He says though strong management is a complex, ever-changing role, it isn't hard to isolate the characteristics that separate good managers from bad ones. On the simplest level, he says managers can be compared to characters in Disney movies, a staple for anyone with young children.
Mr. Zasa has three young children, so he's familiar with the archetypes that appear again and again in Disney movies. The lines drawn in Disney movies are distinct; the good princess is selfless, fair, loving and loved, while the evil queen is manipulative, selfish and narcissistic. In the movies, of course, it's fairly obvious to tell which characters are good and which are evil. In the ASC world, he says it may not be so simple.
"The personality type of the 'evil queen' is particularly insidious because they seem very competent and are able to lead others," Mr. Zasa says. "[The problem is that] they achieve results through manipulation and force, which creates deep-rooted problems for your surgery centers."
Here, he shares four questions to ask to distinguish "evil queen" managers from "good princess" leaders:
1. How does the manager react to praise? Mr. Zasa says you can tell a lot about a manager from the way they react to success within the center. "When your organization has achieved success, ask your manager what happened and why the success occurred," Mr. Zasa says. "If the person sits there and uses the first person — 'I, I, I' — and takes credit for it, that's a red flag."

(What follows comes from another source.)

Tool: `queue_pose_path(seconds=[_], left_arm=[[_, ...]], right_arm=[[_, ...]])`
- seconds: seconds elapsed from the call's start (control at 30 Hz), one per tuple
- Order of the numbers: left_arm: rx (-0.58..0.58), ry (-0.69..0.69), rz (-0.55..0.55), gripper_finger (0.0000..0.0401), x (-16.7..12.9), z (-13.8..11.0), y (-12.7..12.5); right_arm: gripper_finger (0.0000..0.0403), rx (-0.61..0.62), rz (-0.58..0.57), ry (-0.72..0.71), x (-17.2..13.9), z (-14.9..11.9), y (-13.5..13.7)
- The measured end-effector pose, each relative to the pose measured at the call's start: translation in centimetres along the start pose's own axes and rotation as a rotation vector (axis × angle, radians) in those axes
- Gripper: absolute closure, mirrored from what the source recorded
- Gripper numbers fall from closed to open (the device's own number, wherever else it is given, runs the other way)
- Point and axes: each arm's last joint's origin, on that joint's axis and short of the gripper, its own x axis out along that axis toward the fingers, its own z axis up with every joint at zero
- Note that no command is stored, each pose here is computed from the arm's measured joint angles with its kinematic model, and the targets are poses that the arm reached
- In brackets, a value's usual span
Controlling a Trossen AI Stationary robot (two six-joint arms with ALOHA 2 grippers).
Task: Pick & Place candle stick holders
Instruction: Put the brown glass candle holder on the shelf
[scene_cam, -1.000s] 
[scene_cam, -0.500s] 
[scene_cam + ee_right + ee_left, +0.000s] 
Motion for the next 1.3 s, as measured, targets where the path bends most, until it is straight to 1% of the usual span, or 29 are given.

He cites Pat Summitt, former head coach of the Tennessee women's basketball team, who recently accepted the Arthur Ashe Courage Award at the 2012 ESPY Awards Show. Ms. Summitt, the coach who has racked up the most team wins in college basketball history, could easily accept all the credit for her success. Instead, she accepted the Arthur Ashe award with a nod to her supporters, saying, "I've always said you win in life with people, and I have been so blessed to have great people in my life."

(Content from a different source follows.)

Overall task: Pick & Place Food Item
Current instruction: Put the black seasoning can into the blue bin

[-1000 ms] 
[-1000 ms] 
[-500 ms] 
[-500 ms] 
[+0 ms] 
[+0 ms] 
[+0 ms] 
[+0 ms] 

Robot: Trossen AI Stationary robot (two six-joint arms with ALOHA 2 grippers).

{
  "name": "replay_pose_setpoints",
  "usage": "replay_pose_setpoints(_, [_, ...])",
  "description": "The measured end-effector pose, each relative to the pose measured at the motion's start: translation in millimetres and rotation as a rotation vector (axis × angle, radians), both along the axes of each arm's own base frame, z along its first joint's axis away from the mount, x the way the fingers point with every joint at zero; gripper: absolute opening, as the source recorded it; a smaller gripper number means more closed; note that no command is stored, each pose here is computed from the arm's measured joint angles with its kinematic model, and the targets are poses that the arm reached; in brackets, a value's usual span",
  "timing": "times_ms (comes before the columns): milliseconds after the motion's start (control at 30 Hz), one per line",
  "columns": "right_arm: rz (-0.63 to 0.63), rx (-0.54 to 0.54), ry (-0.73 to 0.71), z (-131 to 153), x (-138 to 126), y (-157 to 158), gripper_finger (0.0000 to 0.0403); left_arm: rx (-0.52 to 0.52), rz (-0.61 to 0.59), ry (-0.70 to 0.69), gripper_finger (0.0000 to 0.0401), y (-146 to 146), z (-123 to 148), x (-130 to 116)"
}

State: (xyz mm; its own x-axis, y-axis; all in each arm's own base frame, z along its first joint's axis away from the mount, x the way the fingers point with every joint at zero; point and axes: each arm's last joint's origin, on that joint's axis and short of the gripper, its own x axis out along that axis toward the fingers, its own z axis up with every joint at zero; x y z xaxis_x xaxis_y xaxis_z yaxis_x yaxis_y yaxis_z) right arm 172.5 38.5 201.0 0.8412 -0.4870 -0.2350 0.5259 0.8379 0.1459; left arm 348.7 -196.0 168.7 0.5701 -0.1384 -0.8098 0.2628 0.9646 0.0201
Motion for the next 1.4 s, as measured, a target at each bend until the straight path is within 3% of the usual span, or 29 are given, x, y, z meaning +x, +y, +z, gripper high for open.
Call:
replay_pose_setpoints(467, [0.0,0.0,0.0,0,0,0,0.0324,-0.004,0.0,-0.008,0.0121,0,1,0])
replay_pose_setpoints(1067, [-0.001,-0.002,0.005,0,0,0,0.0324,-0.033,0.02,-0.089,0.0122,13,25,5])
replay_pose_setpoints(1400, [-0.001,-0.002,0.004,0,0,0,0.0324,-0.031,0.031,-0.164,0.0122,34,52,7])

"She talked about the success of people around her," Mr. Zasa says. "It's not about you. It's about the organization and the people who get you there." When promoting staff members to management positions, he recommends looking for team members who encourage collaboration and give credit to their peers. Those will be the managers that inspire people to work hard and reward staff members fairly for their success.
2. How much turnover does the facility have? High turnover can indicate problems with facility management, Mr. Zasa says. If you want to know whether your employees enjoy working for you, compare your rate of terminations and departures with your peers. Ideally, your surgery center should include a cadre of staff members who have been with the facility for several years; the great managers speak of nurses who have stayed for 15 years, despite salary and benefit competition from the local hospital.
"I can't get rid of any of my people," Mr. Zasa jokes. "One of my nurses is 79 years old, and she's finally going to retire. We have huge longevity at ASD, which makes me happy because we must be doing something right." He believes management issues are at the heart of many high turnover rates in ASCs. In 2011, the Society for Human Resource Management conducted its annual survey to determine levels of employee satisfaction in the United States. The survey found that "relationship with immediate supervisor" was ranked third among the top factors affecting satisfaction. The only two higher factors were job security and the opportunity to use skills; compensation fell lower, and benefits lower still.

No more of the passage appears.